1、2年生の時を振り返ってみると監督やコーチに頼った練習をしてしまっていたなと思いますが、(3年になって)監督やコーチのいないときにでも自分がしなければいけないことを意識的にやることができてきていると思います。内容としては悪かったのですが、勝てるのはそこの差があったからなのではないかと思っています。

――12日に対戦する西本恵選手(慶大)について意識している点は

彼女とは何回も当たっている中で(自分自身の方が)負けている回数が多いので、挑戦者の気持ちを持って全力でやっていきたいなと思います。

――決勝まで1日空きますが

きょうは緊張して試合をしていたのでフォームが崩れていました。なのであしたは基礎をしっかりと復習して決勝に臨めるようにしたいなと思います。

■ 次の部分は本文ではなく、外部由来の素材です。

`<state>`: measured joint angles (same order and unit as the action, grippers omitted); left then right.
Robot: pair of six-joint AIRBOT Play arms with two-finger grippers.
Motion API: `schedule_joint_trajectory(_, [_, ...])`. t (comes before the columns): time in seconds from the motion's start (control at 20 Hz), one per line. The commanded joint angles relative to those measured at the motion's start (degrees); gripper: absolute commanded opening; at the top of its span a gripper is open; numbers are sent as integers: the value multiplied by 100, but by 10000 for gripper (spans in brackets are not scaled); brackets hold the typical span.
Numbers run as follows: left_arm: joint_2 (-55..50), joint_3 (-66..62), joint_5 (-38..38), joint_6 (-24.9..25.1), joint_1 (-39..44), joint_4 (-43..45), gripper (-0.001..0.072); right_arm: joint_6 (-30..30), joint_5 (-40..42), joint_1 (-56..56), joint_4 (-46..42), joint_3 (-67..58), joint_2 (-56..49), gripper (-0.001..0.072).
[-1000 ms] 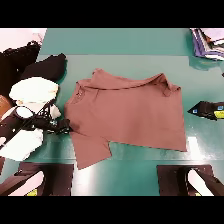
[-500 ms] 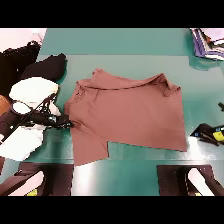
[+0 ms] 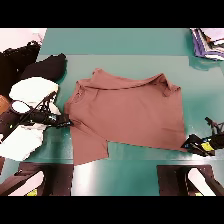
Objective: Fold the shirts.
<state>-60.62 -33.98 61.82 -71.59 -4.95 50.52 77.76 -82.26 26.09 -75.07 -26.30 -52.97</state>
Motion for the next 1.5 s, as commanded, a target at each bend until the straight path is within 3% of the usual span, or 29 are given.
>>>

――続いてダブルスについて伺います。間中早紀選手(スポ4=東京・早実)と意識していたこととは

以前から相手の慶大の苦手なところの分析をしていて、そこを狙っていきました。

――慶大のダブルスの印象は

きょうは相手も緊張していたのかなと思います。そこに助けられたのかなと思います。

――慶大にミスが多かった印象ですか

そうですね。

――早大のボレーはうまく機能しましたか

いつもに比べたら少なかったかなと思います。

――タイブレークまで持ち込みましたが、戦略はうまく運べましたか

正直、タイブレークに入った時はびくびくしたんですけれども、気合だけはなくさないようにと二人で取り組んできました。

――決勝に向けて調整していきたい点は

シングルスでもダブルスでも共通してストロークを軸にやっていくと思うので、その点などを調整して決勝に向けて頑張りたいと思います。